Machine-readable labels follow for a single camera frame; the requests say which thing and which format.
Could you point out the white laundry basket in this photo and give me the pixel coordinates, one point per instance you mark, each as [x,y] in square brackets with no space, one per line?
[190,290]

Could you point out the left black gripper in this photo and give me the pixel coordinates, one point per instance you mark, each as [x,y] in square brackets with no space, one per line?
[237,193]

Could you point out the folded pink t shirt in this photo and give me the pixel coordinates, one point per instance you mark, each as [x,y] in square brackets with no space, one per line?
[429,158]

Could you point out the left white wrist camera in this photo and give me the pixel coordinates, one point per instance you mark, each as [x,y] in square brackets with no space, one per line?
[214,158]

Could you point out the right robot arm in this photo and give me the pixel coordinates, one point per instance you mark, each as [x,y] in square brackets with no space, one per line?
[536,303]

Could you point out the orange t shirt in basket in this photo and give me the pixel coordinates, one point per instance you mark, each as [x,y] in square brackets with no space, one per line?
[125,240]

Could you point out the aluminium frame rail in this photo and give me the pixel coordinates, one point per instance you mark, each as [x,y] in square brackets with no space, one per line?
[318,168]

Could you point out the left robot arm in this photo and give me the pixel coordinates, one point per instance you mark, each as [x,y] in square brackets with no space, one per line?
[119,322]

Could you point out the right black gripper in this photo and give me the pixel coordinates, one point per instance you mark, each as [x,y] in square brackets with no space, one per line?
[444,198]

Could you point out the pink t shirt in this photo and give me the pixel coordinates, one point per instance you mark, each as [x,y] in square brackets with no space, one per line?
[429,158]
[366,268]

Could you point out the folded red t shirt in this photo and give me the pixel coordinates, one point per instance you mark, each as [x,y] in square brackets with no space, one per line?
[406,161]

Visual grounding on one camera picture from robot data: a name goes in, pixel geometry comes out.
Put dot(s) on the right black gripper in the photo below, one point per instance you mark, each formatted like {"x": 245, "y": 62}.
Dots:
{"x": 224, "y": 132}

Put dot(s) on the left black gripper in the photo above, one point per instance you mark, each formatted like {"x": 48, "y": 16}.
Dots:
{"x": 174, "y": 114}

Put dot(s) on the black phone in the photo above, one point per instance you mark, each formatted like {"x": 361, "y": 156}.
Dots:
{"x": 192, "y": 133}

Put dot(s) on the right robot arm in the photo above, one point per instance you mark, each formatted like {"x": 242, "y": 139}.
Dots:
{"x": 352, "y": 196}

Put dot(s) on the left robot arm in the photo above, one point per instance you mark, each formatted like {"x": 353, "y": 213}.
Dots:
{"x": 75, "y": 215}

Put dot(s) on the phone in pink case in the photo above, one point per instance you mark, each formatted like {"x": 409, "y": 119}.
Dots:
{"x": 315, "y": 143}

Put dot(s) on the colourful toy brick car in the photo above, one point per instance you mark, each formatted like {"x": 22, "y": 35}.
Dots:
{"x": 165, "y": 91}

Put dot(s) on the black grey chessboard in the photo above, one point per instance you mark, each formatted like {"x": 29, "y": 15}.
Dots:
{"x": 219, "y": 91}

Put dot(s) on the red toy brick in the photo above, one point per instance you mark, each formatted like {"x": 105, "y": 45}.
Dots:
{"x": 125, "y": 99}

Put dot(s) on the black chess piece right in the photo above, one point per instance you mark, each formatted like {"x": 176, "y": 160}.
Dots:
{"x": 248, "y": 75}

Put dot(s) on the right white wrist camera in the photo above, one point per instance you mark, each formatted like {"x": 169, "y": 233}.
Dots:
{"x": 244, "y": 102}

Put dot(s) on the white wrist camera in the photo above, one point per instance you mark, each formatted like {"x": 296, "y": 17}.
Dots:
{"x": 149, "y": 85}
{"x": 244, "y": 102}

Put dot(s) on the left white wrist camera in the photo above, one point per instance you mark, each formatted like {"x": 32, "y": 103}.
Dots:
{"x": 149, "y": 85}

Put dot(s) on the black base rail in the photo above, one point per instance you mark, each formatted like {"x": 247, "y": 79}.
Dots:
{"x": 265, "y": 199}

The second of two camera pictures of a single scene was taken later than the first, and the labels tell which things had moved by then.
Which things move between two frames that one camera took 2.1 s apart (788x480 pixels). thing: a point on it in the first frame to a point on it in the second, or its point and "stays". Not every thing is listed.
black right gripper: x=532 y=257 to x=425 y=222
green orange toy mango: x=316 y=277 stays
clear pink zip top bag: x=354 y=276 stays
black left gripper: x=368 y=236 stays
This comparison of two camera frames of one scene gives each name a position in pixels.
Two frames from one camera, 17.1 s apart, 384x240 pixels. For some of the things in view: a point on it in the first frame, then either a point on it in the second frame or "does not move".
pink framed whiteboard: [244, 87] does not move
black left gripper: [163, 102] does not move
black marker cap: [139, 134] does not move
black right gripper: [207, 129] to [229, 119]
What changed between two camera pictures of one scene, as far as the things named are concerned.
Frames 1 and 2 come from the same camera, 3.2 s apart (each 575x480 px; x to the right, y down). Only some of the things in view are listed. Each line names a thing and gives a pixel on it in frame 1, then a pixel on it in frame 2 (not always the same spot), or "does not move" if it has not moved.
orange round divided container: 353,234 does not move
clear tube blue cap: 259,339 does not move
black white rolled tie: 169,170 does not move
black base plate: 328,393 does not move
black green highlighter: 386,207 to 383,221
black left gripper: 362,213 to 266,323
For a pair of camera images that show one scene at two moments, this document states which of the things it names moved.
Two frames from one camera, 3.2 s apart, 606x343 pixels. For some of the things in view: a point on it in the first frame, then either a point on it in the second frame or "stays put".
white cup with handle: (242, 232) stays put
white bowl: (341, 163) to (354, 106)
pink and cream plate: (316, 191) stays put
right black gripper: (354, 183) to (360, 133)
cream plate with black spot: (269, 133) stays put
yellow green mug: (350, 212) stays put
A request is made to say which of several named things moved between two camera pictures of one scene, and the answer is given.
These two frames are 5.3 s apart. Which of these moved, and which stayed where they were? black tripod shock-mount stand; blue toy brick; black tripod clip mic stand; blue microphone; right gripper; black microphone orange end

------------------------------

* Assignment *
Everything above from the line with "black right gripper: x=532" to the line with "pink and cream plate: (316, 191) stays put", both included, must be repeated exactly, and nothing outside that range.

* Exercise result *
black right gripper: x=532 y=257 to x=425 y=222
green orange toy mango: x=316 y=277 stays
clear pink zip top bag: x=354 y=276 stays
black left gripper: x=368 y=236 stays
This comparison of two camera frames of one scene gives each name a position in pixels.
Two frames from one camera, 17.1 s apart, 384x240 pixels. For some of the things in view: a point on it in the first frame, then either a point on it in the second frame or "does not move".
pink framed whiteboard: [244, 87] does not move
black left gripper: [163, 102] does not move
black marker cap: [139, 134] does not move
black right gripper: [207, 129] to [229, 119]
What changed between two camera pictures of one scene, as far as the things named are concerned.
Frames 1 and 2 come from the same camera, 3.2 s apart (each 575x480 px; x to the right, y down). Only some of the things in view are listed. Each line names a thing and gives a pixel on it in frame 1, then a pixel on it in frame 2 (not always the same spot), or "does not move" if it has not moved.
orange round divided container: 353,234 does not move
clear tube blue cap: 259,339 does not move
black white rolled tie: 169,170 does not move
black base plate: 328,393 does not move
black green highlighter: 386,207 to 383,221
black left gripper: 362,213 to 266,323
For a pair of camera images that show one scene at two moments, this document states which of the things it names moved.
Two frames from one camera, 3.2 s apart, 606x343 pixels. For some of the things in view: a point on it in the first frame, then either a point on it in the second frame or "stays put".
white cup with handle: (242, 232) stays put
white bowl: (341, 163) to (354, 106)
pink and cream plate: (316, 191) stays put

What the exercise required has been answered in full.